Taking these stories that are so personal and transforming them into something other people can empathize with is important—as masochistic as art-making can be, its ability to be shared can help other people.
It’s a way to make you feel like you’re not alone. If someone else can do that with your work, you’ve done your job. It’s a really nice feeling. When I showed Chopping Onions, a Chinese exchange student came up to me after and said, “Thank you for telling this story.” I did not expect that. It’s nice to finally be able to share things because it grows such a different life once people see it. It’s so relieving to have an audience that says, “I hate it” or “I love it,” and then you move on. I used to be so concerned with one project, but some of the best advice I’ve ever gotten is, “You do this one project, and then keep moving.” I don’t think it takes away from the emotional process of what you’ve done, but in order to survive, you have to put it down, learn from it, and do it again, keep trying to learn from your mistakes.
That’s your real grandmother in Chopping Onions. What was that experience like for her?

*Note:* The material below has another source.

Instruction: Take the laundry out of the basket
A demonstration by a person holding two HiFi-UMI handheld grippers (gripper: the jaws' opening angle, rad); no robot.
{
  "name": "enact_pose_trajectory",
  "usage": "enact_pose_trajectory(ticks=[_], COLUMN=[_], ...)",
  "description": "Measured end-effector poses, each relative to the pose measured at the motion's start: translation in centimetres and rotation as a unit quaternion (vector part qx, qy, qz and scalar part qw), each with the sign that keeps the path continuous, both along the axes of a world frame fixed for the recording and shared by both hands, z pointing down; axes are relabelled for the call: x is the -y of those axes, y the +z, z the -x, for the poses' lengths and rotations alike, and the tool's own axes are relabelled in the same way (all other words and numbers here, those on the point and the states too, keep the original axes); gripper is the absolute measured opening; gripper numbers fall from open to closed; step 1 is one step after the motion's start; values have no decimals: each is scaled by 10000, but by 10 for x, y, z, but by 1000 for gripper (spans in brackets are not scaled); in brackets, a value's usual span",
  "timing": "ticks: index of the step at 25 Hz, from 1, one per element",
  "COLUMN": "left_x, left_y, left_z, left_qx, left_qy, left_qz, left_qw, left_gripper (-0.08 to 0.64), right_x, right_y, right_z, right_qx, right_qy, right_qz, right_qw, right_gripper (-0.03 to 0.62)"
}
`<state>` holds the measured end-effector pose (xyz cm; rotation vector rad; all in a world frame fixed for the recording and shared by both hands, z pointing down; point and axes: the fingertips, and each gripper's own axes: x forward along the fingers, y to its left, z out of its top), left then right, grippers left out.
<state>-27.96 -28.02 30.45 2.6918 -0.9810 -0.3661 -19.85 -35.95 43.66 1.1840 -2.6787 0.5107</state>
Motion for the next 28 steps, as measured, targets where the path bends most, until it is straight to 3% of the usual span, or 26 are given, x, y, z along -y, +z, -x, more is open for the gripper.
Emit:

I have this unspeakable bond with my grandmother. There was no way anyone else could do this; I couldn’t just get another Korean grandmother. It had to be mine. She doesn’t speak English at all and my Korean is fading. There was this parallel in the story—I couldn’t communicate the way that I would if I were directing an English-speaking person, so the process was very intuitive, and I had to respect all these elements. She didn’t really know what was going on, but when I connected it to us, to our past, she understood what was happening. She wasn’t really acting; she was just being herself in a different situation, a situation I prompted. I didn’t want anybody to be acting.
I would set things up and let them breathe and control the space. The way that I directed the kid was similar to the way that I directed my grandmother—you give them the agency and they do what they do and you just figure out how to work with them. It was also my first project, so I was a little nervous to be direct. I would tell her what to do and she felt annoyed, and I was like, “I’m really sorry.” She is such a lovely person, but I think she was confused at points and I was confused, too.
It was natural, intuitive, and extremely difficult, to sum it up. But I’ve found in my patterns of directing, I don’t like to chime in unless something could be navigated a different way. If something is unfolding, I want to allow it to happen. I don’t want to over-complicate a situation. You have to read the situation for what it is and insert yourself in it. Just because you’re directing doesn’t mean you have full control.